Some members spend compulsively or take on debt that they don’t know how to repay. Other members may lack confidence in their ability to earn money, while others may have money but are incapable of managing it “sanely.”
For all who sincerely desire to stop spending their money, time, energy and themselves, and commit to regular meeting participation and working the 12-step recovery program of Spenders Anonymous, there is strength and hope in the Spenders Anonymous fellowship.
Meetings
While the Spenders Anonymous website contains some information on meeting locations, days and times, it is a small list. The site does contain a meeting kit for the purpose of parties interested in starting up a meeting in their location.

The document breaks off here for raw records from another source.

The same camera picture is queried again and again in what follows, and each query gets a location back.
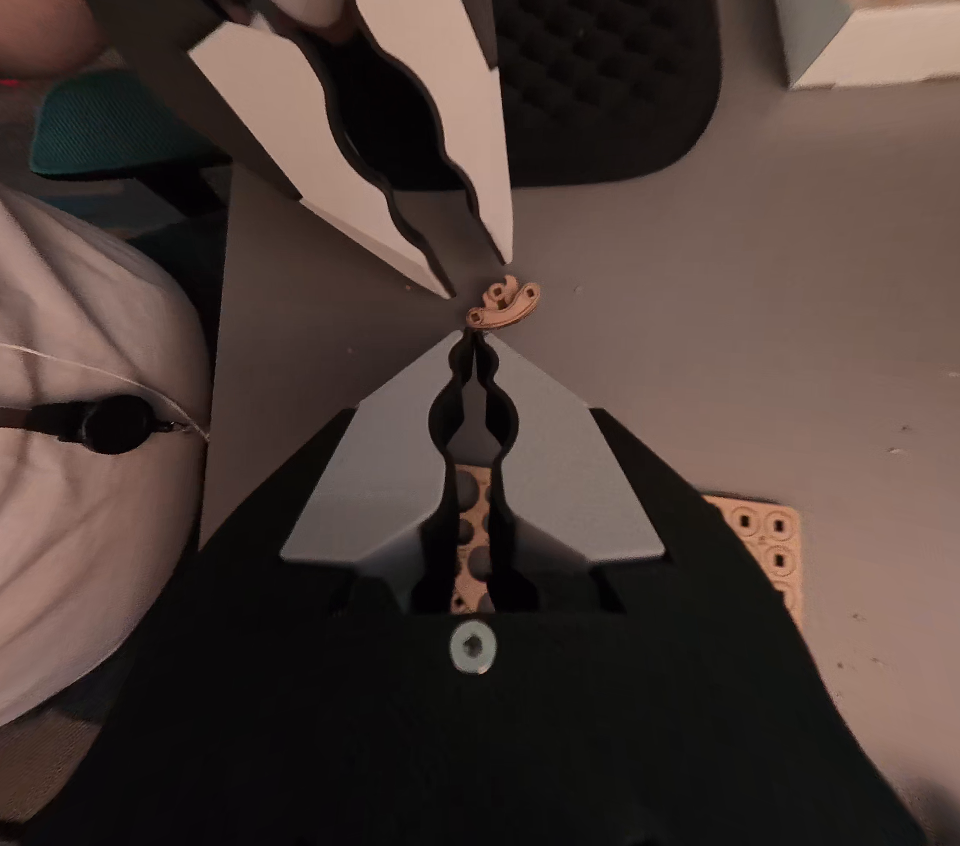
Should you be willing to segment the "black foam pad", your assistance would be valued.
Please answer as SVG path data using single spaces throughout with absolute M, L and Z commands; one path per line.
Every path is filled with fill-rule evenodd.
M 510 182 L 643 178 L 714 117 L 716 0 L 492 0 Z

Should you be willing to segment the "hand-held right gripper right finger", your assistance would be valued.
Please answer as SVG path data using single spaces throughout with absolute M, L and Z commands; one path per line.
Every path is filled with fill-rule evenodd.
M 478 340 L 491 468 L 488 596 L 497 612 L 594 609 L 598 575 L 666 547 L 592 409 L 496 337 Z

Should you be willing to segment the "teal chair seat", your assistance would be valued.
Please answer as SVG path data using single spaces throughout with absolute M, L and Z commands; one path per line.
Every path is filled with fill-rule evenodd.
M 122 69 L 55 85 L 36 115 L 30 170 L 44 180 L 133 180 L 189 218 L 223 210 L 205 171 L 231 158 Z

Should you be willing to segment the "laser-cut wooden part sheet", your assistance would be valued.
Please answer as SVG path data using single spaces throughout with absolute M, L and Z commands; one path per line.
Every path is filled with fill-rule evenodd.
M 493 612 L 487 575 L 490 570 L 489 514 L 492 469 L 455 467 L 459 504 L 454 585 L 449 612 L 467 616 Z M 800 515 L 787 506 L 736 496 L 704 494 L 759 564 L 801 631 L 805 594 Z

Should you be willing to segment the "person's white t-shirt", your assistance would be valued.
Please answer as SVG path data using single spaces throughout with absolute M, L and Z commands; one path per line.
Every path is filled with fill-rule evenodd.
M 3 408 L 133 395 L 182 431 L 99 455 L 2 429 L 1 723 L 102 665 L 171 578 L 199 511 L 210 355 L 142 252 L 2 187 Z

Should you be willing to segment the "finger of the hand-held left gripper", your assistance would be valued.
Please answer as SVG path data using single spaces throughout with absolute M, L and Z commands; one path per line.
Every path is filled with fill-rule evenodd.
M 513 261 L 514 211 L 497 62 L 464 0 L 355 0 L 379 49 L 436 113 L 441 152 L 462 179 L 500 262 Z
M 410 281 L 454 297 L 436 261 L 399 226 L 390 188 L 349 160 L 330 123 L 324 84 L 293 41 L 261 23 L 226 22 L 188 56 L 306 208 Z

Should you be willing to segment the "small light wooden part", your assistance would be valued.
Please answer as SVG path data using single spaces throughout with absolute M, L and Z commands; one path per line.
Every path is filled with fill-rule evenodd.
M 505 275 L 502 280 L 486 288 L 480 305 L 466 313 L 465 324 L 478 332 L 512 326 L 531 315 L 541 297 L 542 288 L 539 284 L 521 282 L 513 275 Z

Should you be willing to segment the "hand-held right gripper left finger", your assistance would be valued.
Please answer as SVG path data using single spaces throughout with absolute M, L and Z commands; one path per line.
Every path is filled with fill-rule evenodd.
M 356 407 L 280 555 L 383 581 L 399 607 L 447 609 L 459 512 L 448 444 L 474 344 L 454 331 Z

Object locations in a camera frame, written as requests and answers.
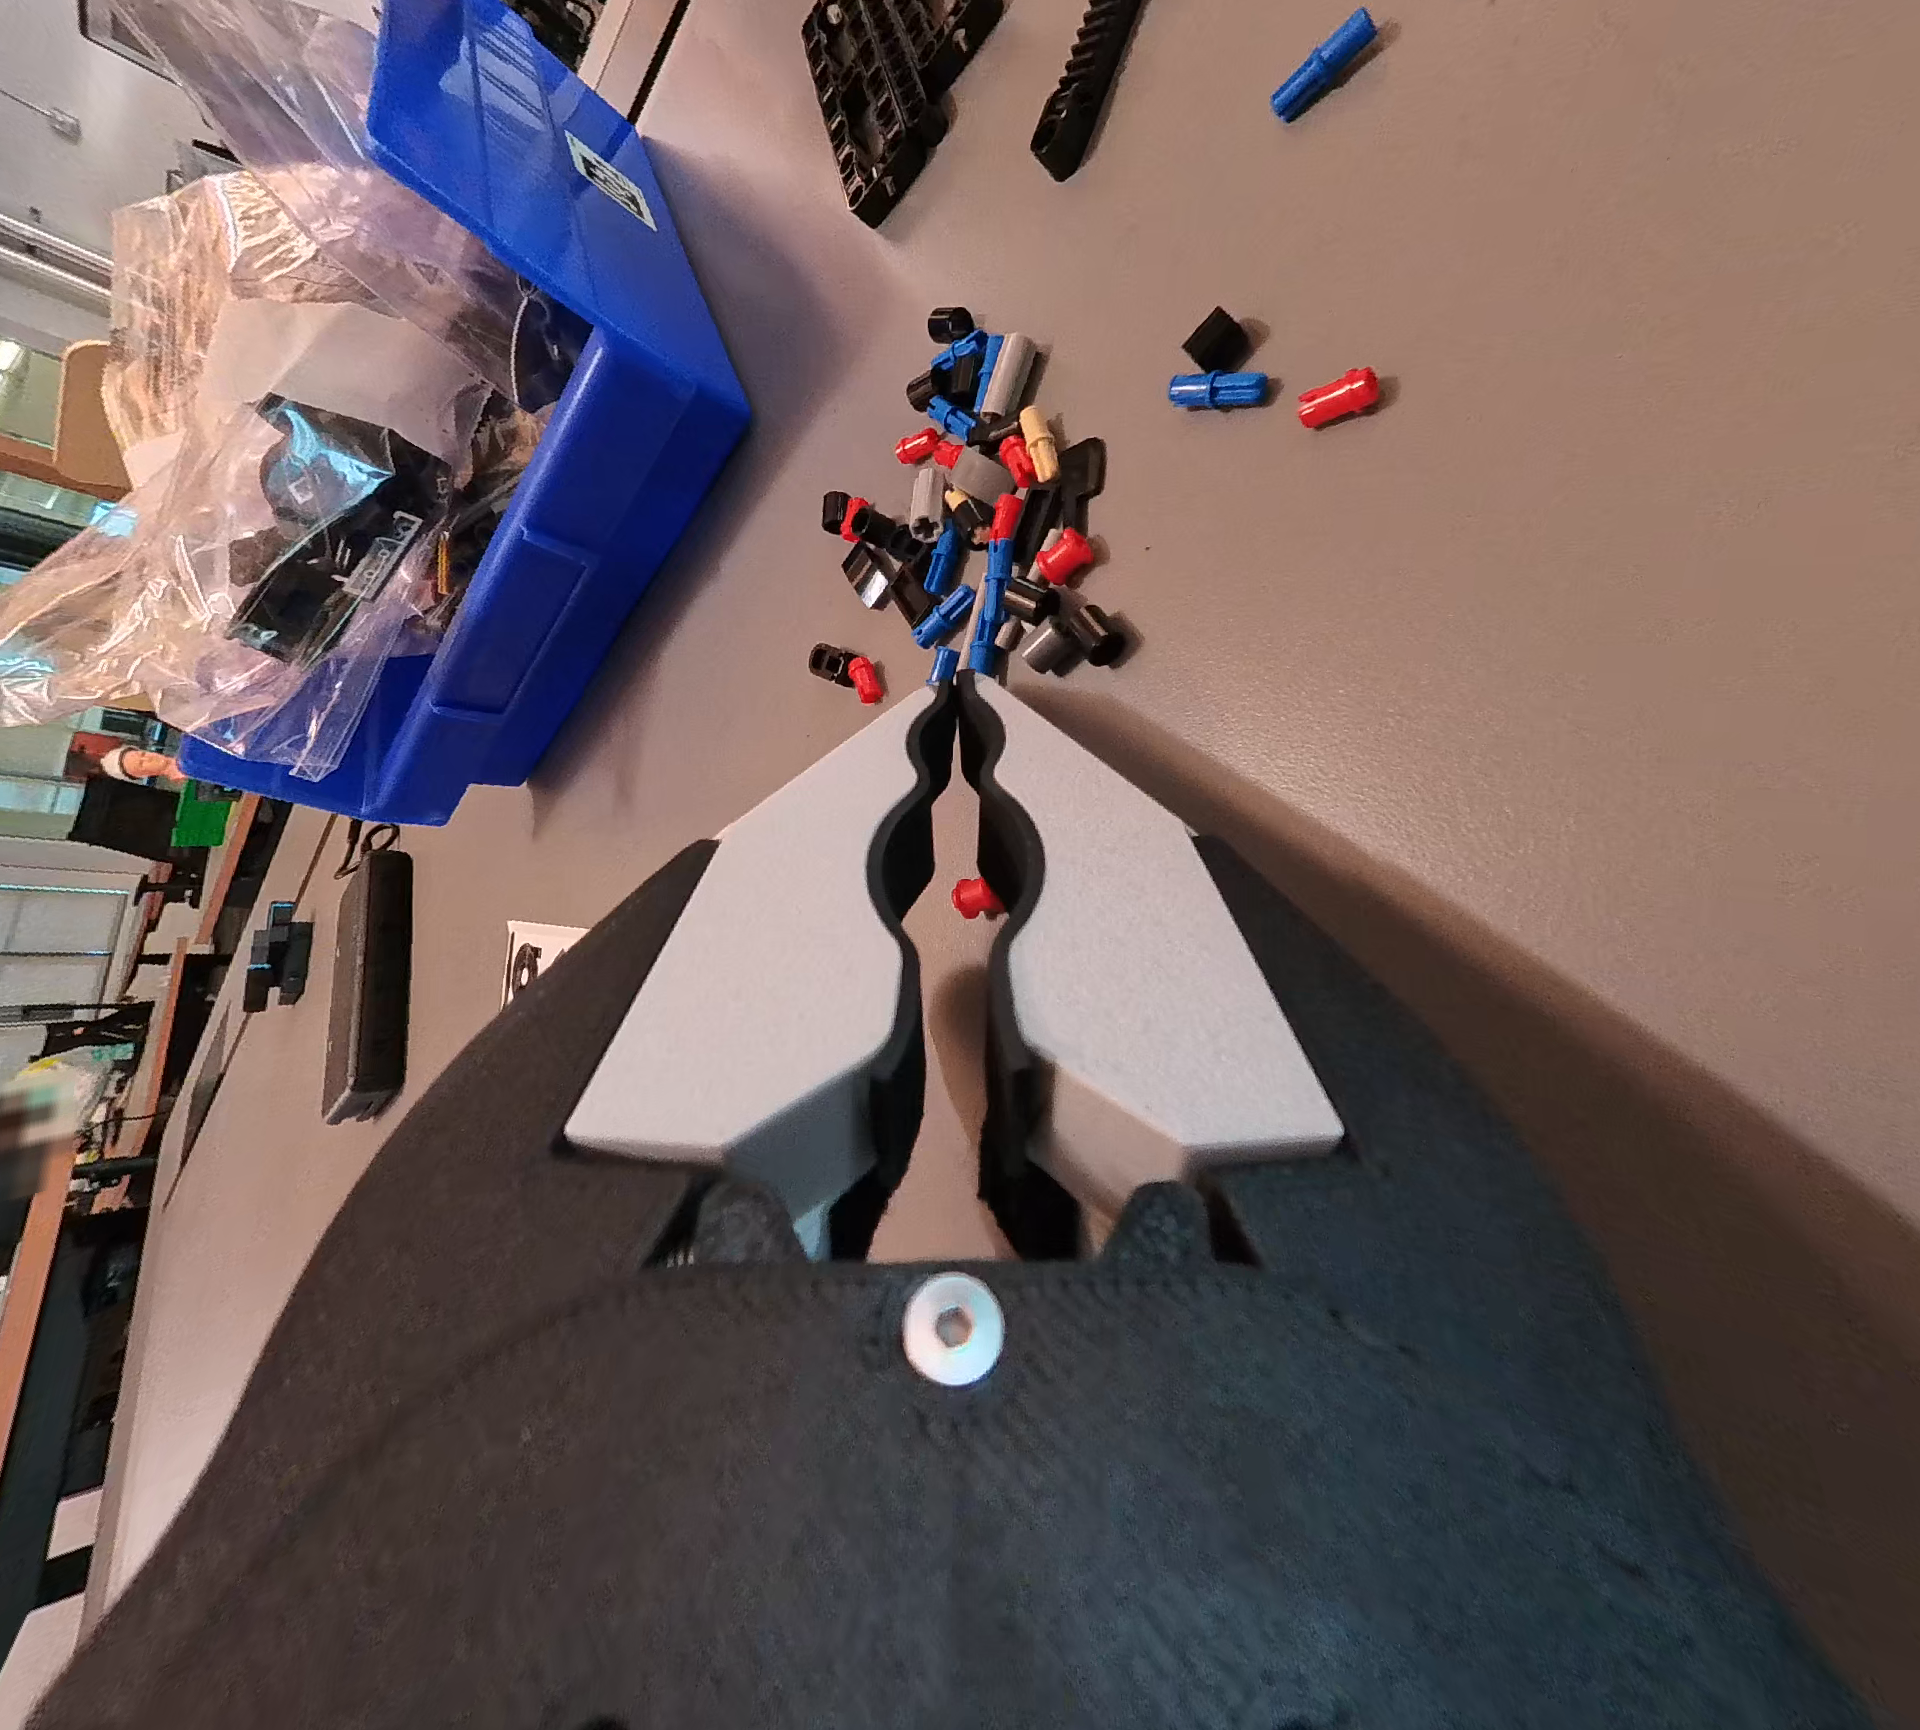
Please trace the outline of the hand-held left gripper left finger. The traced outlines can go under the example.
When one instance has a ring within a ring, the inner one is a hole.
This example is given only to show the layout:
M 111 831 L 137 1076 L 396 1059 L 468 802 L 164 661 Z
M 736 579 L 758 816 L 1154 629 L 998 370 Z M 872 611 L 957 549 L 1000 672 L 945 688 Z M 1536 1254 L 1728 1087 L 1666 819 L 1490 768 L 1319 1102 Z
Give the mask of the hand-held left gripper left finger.
M 816 1256 L 866 1260 L 925 1118 L 905 920 L 957 719 L 953 686 L 923 686 L 709 842 L 570 1147 L 764 1187 Z

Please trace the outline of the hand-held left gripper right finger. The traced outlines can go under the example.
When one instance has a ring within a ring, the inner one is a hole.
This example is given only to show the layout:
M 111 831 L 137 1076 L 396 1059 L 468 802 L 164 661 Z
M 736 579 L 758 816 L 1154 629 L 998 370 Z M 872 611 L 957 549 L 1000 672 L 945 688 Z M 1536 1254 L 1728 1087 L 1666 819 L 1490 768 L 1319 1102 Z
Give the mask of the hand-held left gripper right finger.
M 1022 1260 L 1088 1214 L 1347 1137 L 1224 895 L 1224 847 L 997 682 L 957 688 L 988 957 L 978 1197 Z

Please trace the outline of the pile of small lego pins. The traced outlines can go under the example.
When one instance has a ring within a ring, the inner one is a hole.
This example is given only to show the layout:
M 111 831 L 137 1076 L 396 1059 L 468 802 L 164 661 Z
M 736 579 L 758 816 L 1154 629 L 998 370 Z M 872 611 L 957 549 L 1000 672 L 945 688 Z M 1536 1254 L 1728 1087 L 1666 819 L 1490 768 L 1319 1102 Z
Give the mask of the pile of small lego pins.
M 1041 350 L 1024 332 L 957 303 L 925 329 L 930 358 L 907 385 L 916 427 L 892 448 L 912 478 L 905 507 L 823 495 L 844 582 L 863 608 L 901 617 L 932 691 L 997 682 L 1015 663 L 1046 678 L 1116 666 L 1132 629 L 1088 597 L 1107 444 L 1063 440 L 1031 398 Z

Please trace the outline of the long blue lego pin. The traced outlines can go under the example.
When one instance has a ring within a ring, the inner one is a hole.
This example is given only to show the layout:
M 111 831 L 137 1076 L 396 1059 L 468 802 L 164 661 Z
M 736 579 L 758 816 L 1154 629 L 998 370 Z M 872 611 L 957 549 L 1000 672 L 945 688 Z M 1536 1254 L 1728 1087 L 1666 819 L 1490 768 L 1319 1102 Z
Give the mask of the long blue lego pin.
M 1376 47 L 1379 37 L 1381 29 L 1373 12 L 1357 8 L 1270 94 L 1272 115 L 1289 126 L 1296 125 Z

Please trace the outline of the black lego gear rack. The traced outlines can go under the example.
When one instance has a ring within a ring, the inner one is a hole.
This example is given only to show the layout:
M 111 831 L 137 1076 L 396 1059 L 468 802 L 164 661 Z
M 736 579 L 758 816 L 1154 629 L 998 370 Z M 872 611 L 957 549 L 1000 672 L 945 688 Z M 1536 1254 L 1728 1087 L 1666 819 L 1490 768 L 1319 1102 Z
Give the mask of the black lego gear rack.
M 1146 0 L 1088 0 L 1028 152 L 1052 183 L 1087 163 Z

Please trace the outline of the printed paper sheet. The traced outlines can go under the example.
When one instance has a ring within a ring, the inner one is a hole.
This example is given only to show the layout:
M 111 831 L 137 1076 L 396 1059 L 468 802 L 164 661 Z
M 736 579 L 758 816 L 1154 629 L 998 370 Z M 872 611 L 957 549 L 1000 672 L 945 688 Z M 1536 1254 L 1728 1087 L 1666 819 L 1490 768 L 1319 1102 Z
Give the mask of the printed paper sheet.
M 544 974 L 551 974 L 559 961 L 575 950 L 586 935 L 584 927 L 510 920 L 506 927 L 501 1009 L 514 1004 Z

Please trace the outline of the black power brick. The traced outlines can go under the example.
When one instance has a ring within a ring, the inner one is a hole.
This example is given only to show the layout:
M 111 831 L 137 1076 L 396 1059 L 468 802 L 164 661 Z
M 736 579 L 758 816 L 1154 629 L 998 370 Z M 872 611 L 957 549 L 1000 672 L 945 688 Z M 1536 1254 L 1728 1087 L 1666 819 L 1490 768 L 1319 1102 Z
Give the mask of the black power brick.
M 417 869 L 398 836 L 394 824 L 348 822 L 320 1094 L 329 1126 L 378 1118 L 410 1071 Z

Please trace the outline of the clear plastic bag of parts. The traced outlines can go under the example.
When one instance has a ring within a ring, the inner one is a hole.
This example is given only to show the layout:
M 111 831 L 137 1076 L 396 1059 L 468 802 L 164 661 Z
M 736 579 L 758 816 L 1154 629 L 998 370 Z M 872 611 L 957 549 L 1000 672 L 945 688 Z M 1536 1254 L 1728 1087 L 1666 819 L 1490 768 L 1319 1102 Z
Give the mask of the clear plastic bag of parts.
M 380 675 L 428 663 L 503 529 L 589 324 L 525 279 L 363 270 L 388 227 L 325 247 L 233 169 L 111 224 L 105 413 L 129 495 L 5 585 L 5 729 L 131 698 L 304 785 L 340 770 Z

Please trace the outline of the blue plastic bin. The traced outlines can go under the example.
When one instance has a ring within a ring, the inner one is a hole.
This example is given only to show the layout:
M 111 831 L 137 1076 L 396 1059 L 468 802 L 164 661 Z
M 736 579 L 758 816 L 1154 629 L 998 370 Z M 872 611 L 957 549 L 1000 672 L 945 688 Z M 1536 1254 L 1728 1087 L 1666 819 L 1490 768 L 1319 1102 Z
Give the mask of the blue plastic bin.
M 183 768 L 374 824 L 447 824 L 521 787 L 583 700 L 751 423 L 635 126 L 501 0 L 383 0 L 378 167 L 589 324 L 474 582 L 430 657 L 390 663 L 340 767 L 188 739 Z

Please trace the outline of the cardboard box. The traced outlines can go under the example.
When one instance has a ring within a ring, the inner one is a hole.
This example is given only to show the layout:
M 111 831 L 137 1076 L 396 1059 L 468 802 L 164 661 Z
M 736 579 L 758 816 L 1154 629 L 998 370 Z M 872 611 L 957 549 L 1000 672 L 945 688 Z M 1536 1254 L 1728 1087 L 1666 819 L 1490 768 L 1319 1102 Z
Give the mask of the cardboard box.
M 121 342 L 74 342 L 61 355 L 54 469 L 58 482 L 119 503 L 172 472 L 179 406 Z

Currently, there are meetings (established or recently formed) in Rutland, Vermont; Charleston, South Carolina; Portland, Oregon, two meeting locations in Minneapolis and one meeting location in St. Paul, Minnesota; Ocala, Florida; Washington, D.C., Fresno and Sacramento, California, and Chandler, Arizona. Internationally, there is a group meeting in Christchurch, New Zealand.
The 12 Steps of Spenders Anonymous
The 12 Steps of Spenders Anonymous are very similar to those of Alcoholics Anonymous, from which they were reprinted and adapted with permission. Alcoholics Anonymous is not affiliated in any way with Spenders Anonymous. Alcoholics Anonymous is an alcoholism recovery program. In addition, use of the Spenders Anonymous 12 Steps in connection with programs and activities which are patterned after Alcoholics Anonymous, but which address other programs, does not imply otherwise.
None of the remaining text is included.